> [Problem]:
Only lines holding the word "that" are needed; copy each of them from the material.
[Data — start]
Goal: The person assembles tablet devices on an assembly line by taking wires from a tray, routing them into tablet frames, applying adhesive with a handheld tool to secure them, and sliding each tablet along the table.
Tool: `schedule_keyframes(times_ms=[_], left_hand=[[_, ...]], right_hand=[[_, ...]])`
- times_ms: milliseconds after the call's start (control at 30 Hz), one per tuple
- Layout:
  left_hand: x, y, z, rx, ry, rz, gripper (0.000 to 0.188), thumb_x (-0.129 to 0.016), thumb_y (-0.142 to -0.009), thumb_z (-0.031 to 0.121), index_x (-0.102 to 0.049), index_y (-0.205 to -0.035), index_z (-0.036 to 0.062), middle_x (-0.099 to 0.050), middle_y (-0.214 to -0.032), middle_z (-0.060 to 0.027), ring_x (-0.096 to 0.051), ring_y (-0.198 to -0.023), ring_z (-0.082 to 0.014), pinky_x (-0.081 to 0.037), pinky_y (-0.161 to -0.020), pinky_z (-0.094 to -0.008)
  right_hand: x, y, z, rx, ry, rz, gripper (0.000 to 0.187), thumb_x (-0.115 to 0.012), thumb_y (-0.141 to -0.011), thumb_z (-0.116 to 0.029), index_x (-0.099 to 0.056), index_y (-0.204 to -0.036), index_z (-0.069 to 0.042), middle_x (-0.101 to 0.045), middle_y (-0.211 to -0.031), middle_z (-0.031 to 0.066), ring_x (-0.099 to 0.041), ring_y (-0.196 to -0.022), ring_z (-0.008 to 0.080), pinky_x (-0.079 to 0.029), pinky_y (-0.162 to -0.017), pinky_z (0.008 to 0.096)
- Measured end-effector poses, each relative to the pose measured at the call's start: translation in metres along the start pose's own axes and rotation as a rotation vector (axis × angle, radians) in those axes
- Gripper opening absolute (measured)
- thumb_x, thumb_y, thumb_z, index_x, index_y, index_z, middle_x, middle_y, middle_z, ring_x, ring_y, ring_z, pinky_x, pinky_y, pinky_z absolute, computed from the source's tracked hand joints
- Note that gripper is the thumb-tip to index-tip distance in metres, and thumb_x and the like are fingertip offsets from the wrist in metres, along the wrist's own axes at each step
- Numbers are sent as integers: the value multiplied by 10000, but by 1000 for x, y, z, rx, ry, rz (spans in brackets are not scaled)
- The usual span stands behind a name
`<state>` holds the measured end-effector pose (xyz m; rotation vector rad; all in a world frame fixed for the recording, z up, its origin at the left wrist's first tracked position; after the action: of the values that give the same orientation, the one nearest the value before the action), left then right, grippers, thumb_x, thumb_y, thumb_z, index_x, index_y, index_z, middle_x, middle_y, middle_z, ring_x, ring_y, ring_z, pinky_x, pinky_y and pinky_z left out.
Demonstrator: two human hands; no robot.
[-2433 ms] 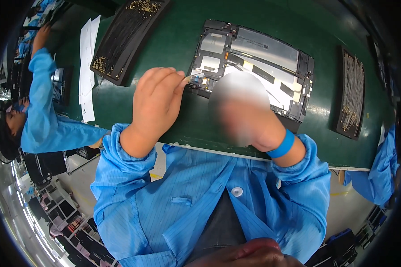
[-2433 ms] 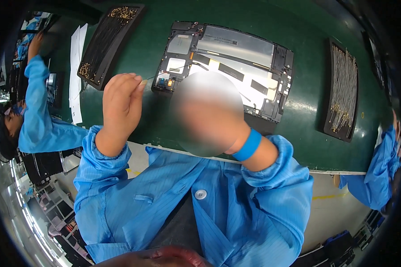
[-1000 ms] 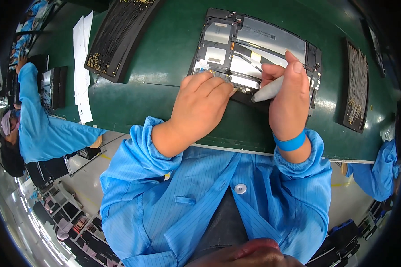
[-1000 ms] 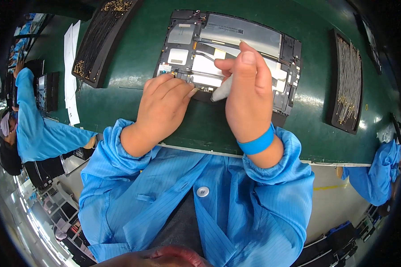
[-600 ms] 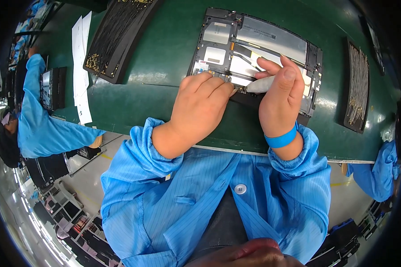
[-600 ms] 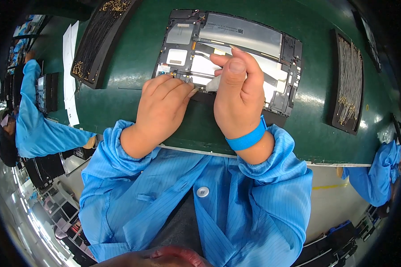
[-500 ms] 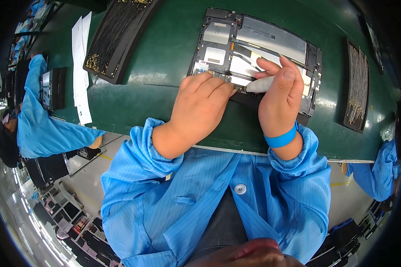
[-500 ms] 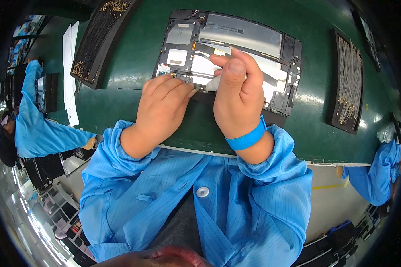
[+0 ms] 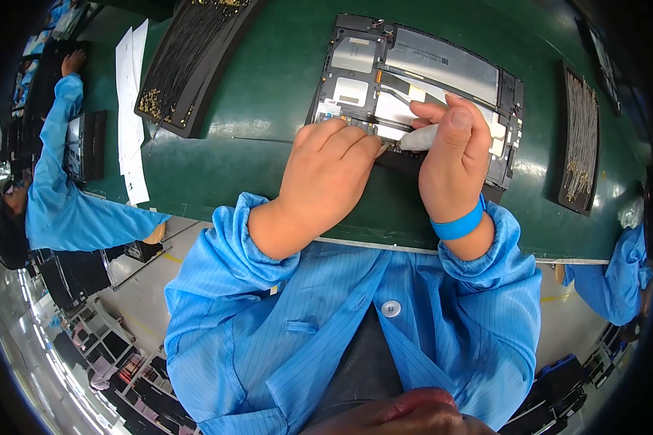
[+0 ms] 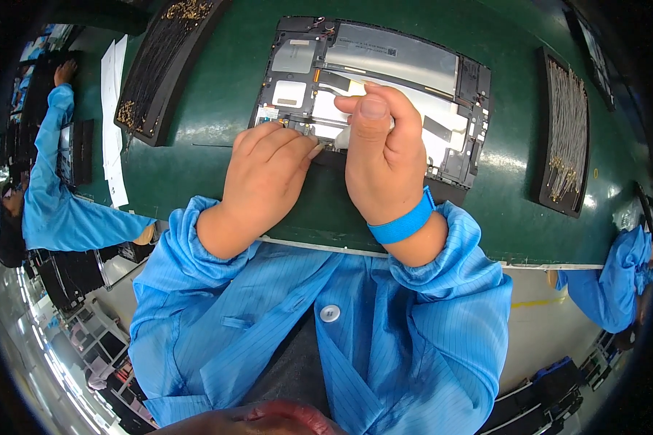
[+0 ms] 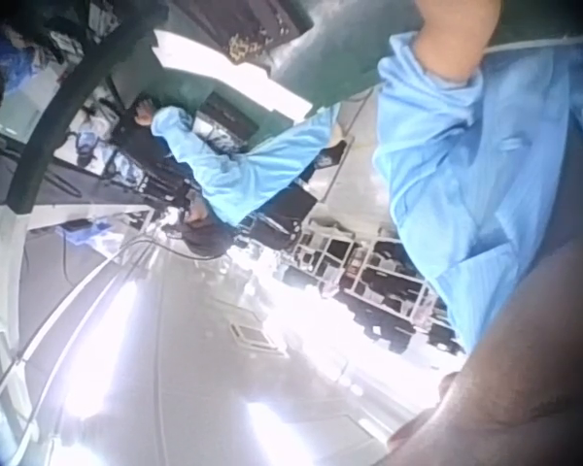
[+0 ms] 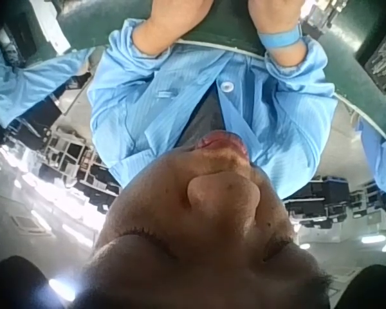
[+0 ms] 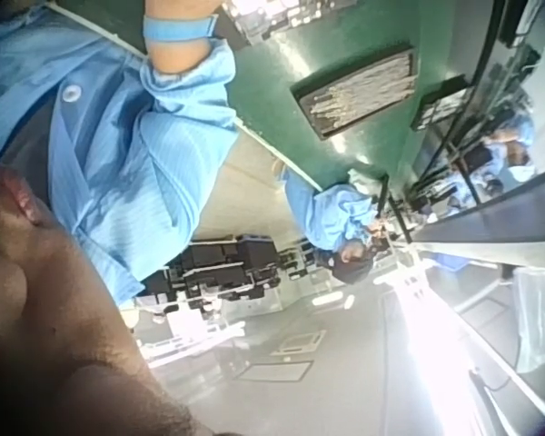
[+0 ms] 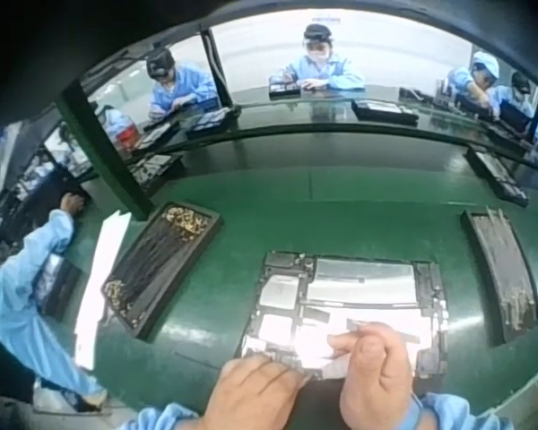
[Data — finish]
> [Task output]:
- Note that gripper is the thumb-tip to index-tip distance in metres, and thumb_x and the like are fingertip offsets from the wrist in metres, along the wrist's own axes at each step
`<state>` holds the measured end-effector pose (xyz m; rotation vector rad; all in a world frame fixed for the recording, z up, its origin at the left wrist's first tracked position; after the action: of the values that give the same orientation, the one nearest the value before the action), left then right, grippers, thumb_x, thumb_y, thumb_z, index_x, index_y, index_z, middle_x, middle_y, middle_z, ring_x, ring_y, ring_z, pinky_x, pinky_y and pinky_z left out.

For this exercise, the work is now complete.